Turning, he leaned on an elbow as a shapely blonde in a very brief bikini knelt on the sand beside him and reached for the ball. Her smile was wide and totally beguiling.
“No harm done,” he assured her, and noticed the amount of cleavage that was revealed when she bent to pick up the ball.
His gaze lifted to her face and observed the knowing sparkle in her eyes. Wisely he guessed that it had all been a ploy to attract his attention. It was an old game. Despite the beautiful packaging, he discovered he wasn’t interested in playing.
The blonde waited for several seconds, but he didn’t make the expected gambit. Disappointment flickered in her expression, then was quickly veiled by a coy smile. Rising in a graceful turning motion, she ran back to her friends.
“That blonde was really a knockout, huh, dad?”
Amused, Luck cast a glance over his shoulder at his son, who was still staring after the shapely girl. “Yes, I guess she was,” he agreed blandly, and looked back to the trio playing keep-away. Then he pushed himself into a full sitting position, his attention leaving the scantily clad blonde.
“She thought you were pretty neat, too,” Toby observed, a hint of devilry in his smile. “I saw the sexy look she gave you.”
“You see too much.” Luck gave him a playful push backward, plopping him down on the sand.
Toby just laughed. “Why don’t you marry someone like her?”
Luck sighed. He’d thought that subject had been forgotten. He shook his head in a mild form of exasperation. “Looks aren’t everything, son.” Rolling to his
feet, he reached down to pull Toby up. “Let’s go for that swim of yours.”
“Race ya!” Toby challenged, and took off at a dead run.
He loped after him, his long strides keeping the distance between them short. Wading into the lake until he was up to his knees, he then dived in. Powerful reaching strokes soon carried Luck into deeper water, where he waited for Toby to catch up with him.
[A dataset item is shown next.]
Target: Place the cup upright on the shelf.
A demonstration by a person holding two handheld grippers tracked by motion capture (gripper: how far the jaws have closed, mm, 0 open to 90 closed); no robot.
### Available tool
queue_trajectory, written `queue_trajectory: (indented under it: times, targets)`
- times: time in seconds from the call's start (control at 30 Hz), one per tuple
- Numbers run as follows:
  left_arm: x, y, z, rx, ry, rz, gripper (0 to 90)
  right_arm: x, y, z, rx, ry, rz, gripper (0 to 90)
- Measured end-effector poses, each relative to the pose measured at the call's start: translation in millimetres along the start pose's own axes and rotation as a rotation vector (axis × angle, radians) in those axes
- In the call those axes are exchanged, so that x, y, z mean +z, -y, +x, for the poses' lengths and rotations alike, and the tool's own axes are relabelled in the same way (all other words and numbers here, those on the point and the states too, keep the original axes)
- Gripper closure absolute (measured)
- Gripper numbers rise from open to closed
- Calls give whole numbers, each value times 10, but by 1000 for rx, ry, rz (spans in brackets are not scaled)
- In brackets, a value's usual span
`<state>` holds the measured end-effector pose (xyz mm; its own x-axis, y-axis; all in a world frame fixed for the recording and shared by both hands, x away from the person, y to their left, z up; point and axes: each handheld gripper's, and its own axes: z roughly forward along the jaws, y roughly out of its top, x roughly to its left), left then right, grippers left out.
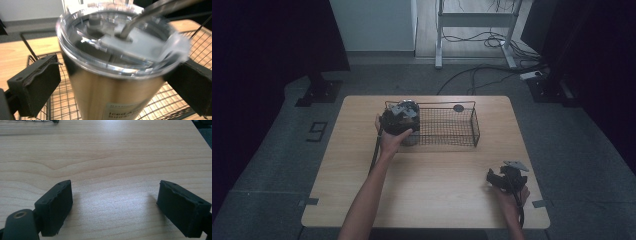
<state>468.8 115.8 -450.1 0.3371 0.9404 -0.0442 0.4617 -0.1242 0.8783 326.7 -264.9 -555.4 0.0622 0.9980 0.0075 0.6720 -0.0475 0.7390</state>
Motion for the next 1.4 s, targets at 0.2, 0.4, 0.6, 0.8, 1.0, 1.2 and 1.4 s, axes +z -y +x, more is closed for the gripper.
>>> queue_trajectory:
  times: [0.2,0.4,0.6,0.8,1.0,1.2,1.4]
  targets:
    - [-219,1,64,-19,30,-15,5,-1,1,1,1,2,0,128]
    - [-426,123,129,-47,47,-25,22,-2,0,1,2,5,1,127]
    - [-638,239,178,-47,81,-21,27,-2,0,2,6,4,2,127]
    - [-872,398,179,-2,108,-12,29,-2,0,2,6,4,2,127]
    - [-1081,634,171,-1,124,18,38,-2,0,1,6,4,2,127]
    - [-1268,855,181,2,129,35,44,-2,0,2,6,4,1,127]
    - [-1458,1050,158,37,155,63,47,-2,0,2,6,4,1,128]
“What do you think, pretty lady?” Luck murmured in a voice that was audible only to himself. “Have you ruined me for anyone else?”
The image of his wife swirled through the mists of his mind, her face laughing up at him as she pulled him to their bed. Her features were soft, like a fading edge of a dream, her likeness no longer bringing him the sharp stabbing pain. Time had reduced it to a beautiful memory that came back to haunt him at odd times.
Although he still possessed a man’s sexual appetite, emotional desire seemed to have left him. Except for Toby, it seemed that all the good things in life were behind him. Tomorrow seemed empty, without promise.
A squeal of female laughter from the lakeshore pulled his gaze to the beach and the cavorting blonde. Her bold bid for his attention had left him cold, even though he had liked what he had seen. He found the subtle approach much sexier — like the time Eve had licked the chocolate from her lips. Strange that he had thought of her instead of the way his wife, Lisa, used to run her finger around the rim of a glass.
A hand sprayed water on his face. Luck blinked and wiped the droplets from his eyes as Toby laughed and struck out, swimming away from him. The moment of curious reflection was gone as he took up the challenge of his son.
THUNDER CRASHED AND ROLLED across the sky, unleashing a torrent of rain to hammer on the roof of the cottage. A rain-cool breeze rushed in through a window above the kitchen sink, stirring the brown silk of Eve’s hair as she washed the luncheon dishes,
Lightning cracked outside the window. “My, that looked close,” her mother murmured, always a little nervous about violent storms.